“A singular view of the caldera. Best deal in Santorini.”
I stayed with Antonis and his family at Kokkinos Villas for about two weeks. They serve a late breakfast (Santorini time!) and have had my o.j., coffee cake, and yogurt as late as 11 a.m.. They serve grapes from their own vines. Antonis gave me wine room service on my birthday, and helped me book a tour. Antonis’s sister made me a hot tea with honey and lemon when I caught a day cold. Their hospitality is limited only by my modest desire not to take advantage of their goodness.
Kokkinos Villas has very justly received favorable reviews. I will try to refrain from passing judgment on the traveler looking for a spa experience in the south Aegean, since the sea itself is the ultimate spa, but he should not stay at Kokkinos. Come to Kokkinos if you want to experience the essence of Santorini, namely, the caldera.

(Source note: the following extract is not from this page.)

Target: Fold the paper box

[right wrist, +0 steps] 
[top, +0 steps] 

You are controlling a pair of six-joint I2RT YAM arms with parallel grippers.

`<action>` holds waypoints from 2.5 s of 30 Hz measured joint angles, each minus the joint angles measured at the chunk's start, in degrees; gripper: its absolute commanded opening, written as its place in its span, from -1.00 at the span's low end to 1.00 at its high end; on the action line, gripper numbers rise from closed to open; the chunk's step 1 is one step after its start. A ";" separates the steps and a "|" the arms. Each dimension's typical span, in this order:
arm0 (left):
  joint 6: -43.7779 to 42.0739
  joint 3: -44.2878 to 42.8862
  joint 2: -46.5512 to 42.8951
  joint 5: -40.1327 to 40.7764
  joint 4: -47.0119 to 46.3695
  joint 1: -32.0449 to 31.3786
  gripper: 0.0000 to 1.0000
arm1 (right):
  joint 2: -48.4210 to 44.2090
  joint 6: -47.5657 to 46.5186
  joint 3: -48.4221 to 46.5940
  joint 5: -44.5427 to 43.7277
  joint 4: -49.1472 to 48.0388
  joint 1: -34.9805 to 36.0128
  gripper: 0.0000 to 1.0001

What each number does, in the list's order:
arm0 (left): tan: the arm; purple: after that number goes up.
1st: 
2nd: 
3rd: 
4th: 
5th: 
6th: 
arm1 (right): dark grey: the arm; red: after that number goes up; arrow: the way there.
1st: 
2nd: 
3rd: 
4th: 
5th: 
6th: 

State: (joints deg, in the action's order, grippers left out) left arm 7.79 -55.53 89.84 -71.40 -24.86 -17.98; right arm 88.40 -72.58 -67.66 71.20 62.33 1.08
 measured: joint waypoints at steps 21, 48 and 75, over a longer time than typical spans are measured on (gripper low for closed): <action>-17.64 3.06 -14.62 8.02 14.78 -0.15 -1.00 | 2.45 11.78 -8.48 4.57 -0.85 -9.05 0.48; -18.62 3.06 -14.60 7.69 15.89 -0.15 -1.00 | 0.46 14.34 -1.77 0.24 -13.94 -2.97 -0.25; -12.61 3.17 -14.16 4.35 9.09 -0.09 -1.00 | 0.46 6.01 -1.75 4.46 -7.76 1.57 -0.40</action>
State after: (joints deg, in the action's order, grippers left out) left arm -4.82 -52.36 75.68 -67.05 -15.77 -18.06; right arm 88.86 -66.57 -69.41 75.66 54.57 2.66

While the word “caldera” can be used to describe any part of the inner crescent of Santorini, since all of this area marks the serial collapsing of the ignimbrite center of the volcanic cone, most recently 2100 years ago, the “lip” of the caldera, the most staggering 300 M spectacle, sits directly beneath Thera. In other words, to have regular views of the eye-popping caldera, you must stay in the south part of the inner crescent. You simply cannot have view of the caldera if you stay on top of it in Thira, so be skeptical of hotels in Thira that advertise “views of the caldera”--such ads aren’t wrong, but they aren’t fully right, either.
Akrotiri is of all the towns in Santorini, the one most picturesquely situated for views of the caldera. In Akrotiri, you enjoy the awesomeness of the caldera, the rhythm of a small Greek village in the midst of Santorini-rama, without feeling rusticated. Thira is an easy 10 km punt away.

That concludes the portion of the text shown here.